Meanwhile, her grandfather has gone searching for her and goes to alert Clym. Thomasin is also out in the storm, with her baby, urging Clym to prevent Wildeve from eloping with Eustacia. In the raging storm, Clym does indeed meet up with Wildeve, just as the sound of a body falling into a pond is heard. The two men rush over to try to save Eustacia from a swirling whirlpool. Diggory comes upon the struggle at the pond; he dives in and pulls out the unconscious bodies of Clym and Wildeve. With help that arrives, he finds Eustacia, too. Clym recovers, but the former lovers are dead. Clym now thinks himself guilty of the deaths of two women.

A year and a half after the tragedy, Diggory has given up reddlemaking and become a dairy farmer. At a Maypole celebration, he pretends to be in love with an unknown girl who has lost a glove. When Thomasin discovers that the glove is hers, she realizes that she now loves Diggory. They are married, as the villagers celebrate. Clym, who has renewed his studies, becomes a traveling preacher. His message is that we should all love one another. He is respected for his ideas and also for the sorrows that he has endured.

[The Return of the Native Contents]


THE CHARACTERS

  • EUSTACIA VYE

    Is Eustacia really a superior being, or does she merely think she is? Are her passions deeper than other people's, or is she simply greedy? Is she doomed by fate or by her own selfishness? Few readers have ever been able to decide for certain. That is the genius of Hardy's portrayal. If you are like most readers, you will find this beautiful young woman fascinating one moment, exasperating the next. Even the other characters of the novel find her unpredictable, and their reactions to her vary widely. Is she a goddess or a witch?

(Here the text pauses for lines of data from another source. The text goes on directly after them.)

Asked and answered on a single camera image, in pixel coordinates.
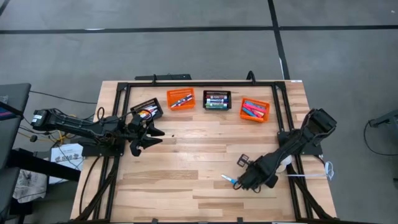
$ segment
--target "black basket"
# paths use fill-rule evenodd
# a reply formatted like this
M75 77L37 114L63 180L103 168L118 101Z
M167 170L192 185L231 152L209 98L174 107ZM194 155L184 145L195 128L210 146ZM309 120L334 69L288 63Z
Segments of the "black basket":
M226 95L228 99L227 108L207 108L206 107L206 96L207 95ZM206 110L229 110L232 107L232 97L231 91L221 91L221 90L203 90L203 108Z
M157 106L157 111L156 114L154 116L154 119L160 118L163 115L163 110L160 107L159 101L157 101L157 98L153 98L151 100L145 101L143 103L140 103L136 106L133 106L132 108L130 108L130 110L132 111L132 115L136 115L137 111L140 112L140 110L148 107L148 106Z

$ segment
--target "wooden table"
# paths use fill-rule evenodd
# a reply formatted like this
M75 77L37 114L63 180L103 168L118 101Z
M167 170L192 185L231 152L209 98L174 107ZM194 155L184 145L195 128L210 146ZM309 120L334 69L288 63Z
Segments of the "wooden table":
M97 108L104 107L106 116L112 112L116 85L116 81L105 81L101 87ZM286 87L294 125L299 127L309 111L304 86L302 82L286 81ZM246 222L294 220L285 172L279 174L280 179L273 189L263 186L259 194L233 190L231 184L221 178L221 174L233 178L243 174L245 169L236 165L242 153L256 159L279 147L276 137L279 128L271 88L195 87L197 104L194 109L184 111L167 108L166 91L172 89L178 87L134 87L131 90L129 108L151 98L159 100L164 114L155 121L155 127L163 130L165 136L161 137L163 143L147 148L139 157L132 156L126 145L119 164L111 221L150 222L152 218L158 218L160 222L235 222L236 217L243 217ZM231 91L232 109L204 110L203 90ZM269 102L269 122L241 119L239 109L242 97ZM281 110L285 111L280 93L279 99ZM71 218L78 216L81 190L94 159L91 157L84 161ZM313 156L302 156L302 160L306 174L324 172L321 162ZM97 191L101 166L102 158L90 175L83 208ZM318 203L335 217L326 177L309 177L307 185ZM105 192L100 218L104 217L107 196ZM299 190L298 198L302 216L305 216Z

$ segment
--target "wooden tabletop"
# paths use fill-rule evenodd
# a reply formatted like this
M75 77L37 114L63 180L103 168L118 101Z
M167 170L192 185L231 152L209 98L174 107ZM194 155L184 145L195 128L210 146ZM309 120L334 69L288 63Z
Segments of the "wooden tabletop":
M105 81L98 105L111 115L117 81ZM299 127L309 111L302 82L286 82L295 127ZM194 109L171 111L167 108L166 91L178 87L133 87L129 108L151 98L157 98L164 111L155 127L164 131L163 143L147 148L139 157L130 153L128 144L119 164L116 193L113 200L112 222L235 222L243 217L247 222L292 221L294 212L286 173L279 174L273 189L263 186L259 194L233 190L221 178L225 174L237 178L245 169L236 165L242 153L251 159L275 151L279 145L272 91L267 86L195 87ZM203 90L229 90L232 109L206 111L202 108ZM239 117L242 97L271 104L269 121L257 123ZM279 92L285 127L285 108ZM83 164L71 218L78 216L80 194L94 157ZM323 166L313 156L302 156L306 174L322 174ZM102 158L95 165L83 197L83 209L98 188ZM318 203L331 216L335 208L326 177L308 177L307 185ZM298 190L302 216L305 209ZM104 217L106 199L102 200L100 218Z

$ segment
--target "orange basket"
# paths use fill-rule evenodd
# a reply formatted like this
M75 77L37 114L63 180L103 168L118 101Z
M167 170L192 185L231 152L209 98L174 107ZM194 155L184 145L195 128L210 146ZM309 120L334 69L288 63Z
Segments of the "orange basket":
M189 94L192 94L192 100L188 101L184 105L172 107L173 104L177 103ZM195 106L195 93L193 92L193 88L167 91L167 106L170 110L185 110L193 108Z
M256 105L262 106L266 108L266 112L264 113L264 116L262 118L258 118L258 117L253 117L248 115L246 112L243 111L243 104L245 101L254 103ZM250 119L252 121L257 121L257 122L266 122L268 121L268 117L269 117L269 103L263 102L263 101L258 101L258 100L254 100L254 99L249 99L249 98L243 98L242 99L242 105L241 105L241 111L240 111L240 115L242 119Z

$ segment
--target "black metal frame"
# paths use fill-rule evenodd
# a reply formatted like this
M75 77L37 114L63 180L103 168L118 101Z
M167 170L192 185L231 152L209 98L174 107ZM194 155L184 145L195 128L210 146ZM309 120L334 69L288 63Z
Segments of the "black metal frame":
M118 83L117 91L116 91L116 96L115 96L115 101L113 105L113 112L112 115L116 115L118 112L119 104L120 104L120 99L121 99L121 94L122 91L125 91L124 94L124 102L123 102L123 109L122 109L122 114L126 114L128 111L128 102L130 98L130 92L131 88L133 87L155 87L155 86L268 86L272 88L272 94L274 97L274 104L275 104L275 110L276 110L276 116L278 120L278 126L279 126L279 132L285 131L284 129L284 122L282 118L282 112L280 109L280 101L279 101L279 96L278 96L278 89L282 92L282 99L284 102L286 114L287 114L287 123L289 124L289 129L293 130L294 125L293 125L293 119L292 119L292 113L290 110L289 106L289 100L287 97L287 91L286 91L286 85L285 82L283 81L276 81L276 82L263 82L263 81L257 81L254 74L252 71L249 72L247 78L247 81L239 81L239 82L173 82L171 81L161 81L157 82L156 78L154 77L154 80L152 82L137 82L137 83ZM303 169L302 169L302 161L300 158L300 155L296 155L296 163L298 168L298 174L303 174ZM118 167L119 165L119 157L114 158L114 163L117 163L116 166ZM99 182L99 187L103 185L103 181L106 177L106 171L108 168L109 164L109 158L105 157L102 170L101 170L101 177L100 177L100 182ZM302 183L305 185L305 178L301 178ZM300 213L300 207L299 207L299 201L297 198L297 192L295 188L295 184L292 179L289 179L289 186L290 186L290 193L292 195L292 203L293 203L293 208L294 208L294 213L295 213L295 218L296 221L298 221L301 218L301 213ZM116 187L116 179L111 183L109 186L109 195L108 195L108 202L106 205L106 215L105 219L110 220L111 218L111 212L112 212L112 203L113 203L113 197L114 197L114 190ZM310 204L307 202L306 199L304 199L305 202L305 209L307 211L307 218L313 218L312 216L312 210L310 207ZM98 204L98 206L95 208L94 216L93 219L98 219L99 211L100 211L100 206L101 202Z

    Hardy skillfully avoids simple answers by showing us many sides of this complex character. At times, he seems sympathetic to her frustrations with her narrow life, yet he does not shrink from showing her at her worst. She is capable of deception, and she has a killing temper. She can be disloyal, she can wound with a perfectly aimed insult, and she can exploit other people's good nature.

    Why, then, does the reader simply not turn away from her? Perhaps because almost everyone can feel pity for her at moments, such as before her death when she cries out, "How I have tried and tried to be a splendid woman, and how destiny has been against me!... I do not deserve my lot!" If she had been able to live in a great city, perhaps she would have been splendid. If she had found a society that appreciated her rare qualities, rather than fearing or scorning them as the people of Egdon do, she might have achieved great things.

    Hardy's point, of course, is that those possibilities are not available. Like all of us, Eustacia must make do with the situation that faces her: she must either accept or change her fate. Her tragedy is that she refuses to accept it but fails to change it.

    Usually, Hardy describes Eustacia in contrasts, to stress the divided nature of her soul, the conflicts that torture her. Early in the novel, he writes, "As far as social ethics were concerned Eustacia approached the savage state, though in emotion she was all the while an epicure. She had advanced to the secret recesses of sensuousness, yet had hardly crossed the threshold of conventionality." He is saying that, on the positive side she is a nonconformist, an independent spirit; but on the negative side, emotion, passion, the heart's needs have become an obsession with her. She lives solely for romance. "To be loved to madness- such was her great desire."

    One side of her nature, however, all too poignantly recognizes that love itself is evanescent: she is terrified of time. Think of her first appearance in the novel, eagerly searching with her telescope for Damon. She is the very picture of a desperate woman searching for experience. She carries with her an hourglass, even though, as Hardy takes pains to point out, she does have a modern watch. It is as if she actually wants to see time, her dreaded enemy, as it dribbles away. At the moment which should be her most blissful, when she and Clym decide to marry, she gazes toward the eclipsed moon and warns, "See how our time is slipping, slipping, slipping!" She confides to her lover the deep (and perceptive) fear that their love will not last.

    Though she lives by certain illusions, another side of Eustacia is ruthlessly realistic. Perhaps her most attractive quality is this inability to lie to herself about herself. Basically, she knows her own faults; she's intelligent, perceptive, and honest. When she first meets Clym, she explains to him that she is depressed by life. It's a simple statement, but it may well sum up all her difficulties. Life itself is somehow too much for her unusually sensitive and demanding nature. Life doesn't give her what she wants. Life, as she experiences it, is a prison.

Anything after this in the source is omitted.